Capelli bianchi, i più. Per chi li ha ancora. Poi cappelli: alcuni inusuali, uno altoatesino in colore con il loden, altri a dire o a coprire. I baschi, le coppole, le lobbie grigie. Dalle nostre teste si leggono le storie, le professioni, le appartenenze. In alcuni casi il successo è arrivato e poi se n’è andato, è rimasta l’eccentricità a cui aggrapparsi per bisogno d’identità.
Borghesia liberal, spesso di sinistra, disincantata. Disponibile, ma fino ad un certo punto.
I capelli hanno seguito le storie, sono stati costretti. Si potevano cambiare, imbrillantare, lasciar lunghi e poi rasare, insomma, per la mia generazione i capelli sono stati il messaggio al mondo ancor prima di toccare i vestiti. Anche oggi nella cura del riporto, nella riga che trasloca, c’è la traccia di chi non rifiutò e convenne.
Ora tutte queste teste confluiscono e ci si guarda gossipando sulle storie attuali, le precedenti son note. Un taglio nuovo, un cappello blasè su giacca segnaletica: trasgressioni in corso. Qualche scuotimento di capo invidioso, tributo alla resa della propria incapacità di sognare.
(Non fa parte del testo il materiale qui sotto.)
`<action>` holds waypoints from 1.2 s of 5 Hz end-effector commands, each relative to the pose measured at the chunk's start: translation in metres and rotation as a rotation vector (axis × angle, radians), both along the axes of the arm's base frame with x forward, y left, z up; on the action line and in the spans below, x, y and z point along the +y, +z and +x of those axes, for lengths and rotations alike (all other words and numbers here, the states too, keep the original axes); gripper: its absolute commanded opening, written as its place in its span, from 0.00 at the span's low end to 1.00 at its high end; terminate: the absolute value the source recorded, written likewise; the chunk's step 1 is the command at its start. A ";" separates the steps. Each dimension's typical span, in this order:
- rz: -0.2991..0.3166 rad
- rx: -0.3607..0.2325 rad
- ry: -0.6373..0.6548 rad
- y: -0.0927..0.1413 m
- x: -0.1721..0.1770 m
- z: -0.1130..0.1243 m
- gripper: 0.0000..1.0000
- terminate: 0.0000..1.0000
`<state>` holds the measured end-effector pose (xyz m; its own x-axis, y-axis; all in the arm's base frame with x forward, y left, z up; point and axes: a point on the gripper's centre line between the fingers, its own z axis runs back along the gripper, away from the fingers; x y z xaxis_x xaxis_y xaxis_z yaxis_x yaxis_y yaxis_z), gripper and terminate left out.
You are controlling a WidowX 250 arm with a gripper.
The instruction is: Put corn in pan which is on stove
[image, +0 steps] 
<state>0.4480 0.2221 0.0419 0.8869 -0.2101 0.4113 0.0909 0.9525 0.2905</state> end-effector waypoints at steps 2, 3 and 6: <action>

Le parole sommate ai capelli rivelano le attese, una speranza tradita, un’ inguaribile sfarfallamento affettivo. Eppure molti sono in cattedra, insegnano oppure dirigono, sono, abbastanza, padroni del loro destino, ma qualcosa li ha fatti scegliere vie sbieche alla verità. Solo i loro capelli nella costrizione, continuano ad essere sinceri raccontando storie passate, sogni incompiuti, ribellioni quiete.